Thesis defense Annemieke ter Telgte (Donders series 439)
9 June 2020
Promotors: prof. dr. H. de Leeuw, dr. M. Duering
Co-promotor: dr. A. Tuladhar
On the origin of cerebral small vessel disease - from in vivo to ex vivo to histopathology
Cerebral small vessel disease (SVD) is the leading cause of vascular cognitive impairment and dementia, and contributes to up to a fifth of all strokes globally. Although at present the smallest cerebral blood vessels cannot be visualized on conventional MRI, MRI detects brain parenchymal changes attributed to SVD. These include changes of the cerebral white matter, termed white matter hyperintensities (WMH), lacunes or fluid-filled cavities, and microbleeds. Despite their clinical significance and high prevalence among the elderly, the pathophysiology of SVD is poorly understood. We investigated whether small, hyperintense lesions on diffusion-weighted imaging (DWI lesions), suggestive of acute infarcts, underlie MRI markers of SVD.

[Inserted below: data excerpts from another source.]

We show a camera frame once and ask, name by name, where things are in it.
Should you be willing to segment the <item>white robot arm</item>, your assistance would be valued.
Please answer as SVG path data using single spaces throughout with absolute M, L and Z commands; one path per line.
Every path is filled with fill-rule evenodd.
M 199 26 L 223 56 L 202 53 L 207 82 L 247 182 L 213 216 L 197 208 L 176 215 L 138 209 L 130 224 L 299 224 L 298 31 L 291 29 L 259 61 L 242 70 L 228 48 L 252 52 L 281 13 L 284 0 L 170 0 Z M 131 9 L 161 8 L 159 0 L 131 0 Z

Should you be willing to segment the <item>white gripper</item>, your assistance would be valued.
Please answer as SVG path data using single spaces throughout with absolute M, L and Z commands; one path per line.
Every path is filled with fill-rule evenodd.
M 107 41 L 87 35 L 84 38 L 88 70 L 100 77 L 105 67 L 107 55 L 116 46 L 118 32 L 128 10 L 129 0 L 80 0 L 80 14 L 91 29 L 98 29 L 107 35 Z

Therefore, we initiated the RUN DMC – InTENse study. 54 participants with SVD were invited to undergo 3T MRI monthly, for 10 consecutive months. To investigate whether DWI lesions are acute infarcts, we performed histopathological analysis of DWI lesions in a different study, using brains of patients who consented to donate their brain after death.
We demonstrated that small, asymptomatic DWI lesions develop into MRI markers of SVD. However, their contribution to the various markers of SVD varies; while their contribution to WMH is limited, they explain 80% of new lacunes. Furthermore, with our histopathology study we provided for the first time evidence that small hyperintense lesions on DWI reflect acute infarcts. Collectively, our data may be a stepping stone for future studies to investigate whether prevention of acute infarcts could contribute to halting part of the progression of SVD.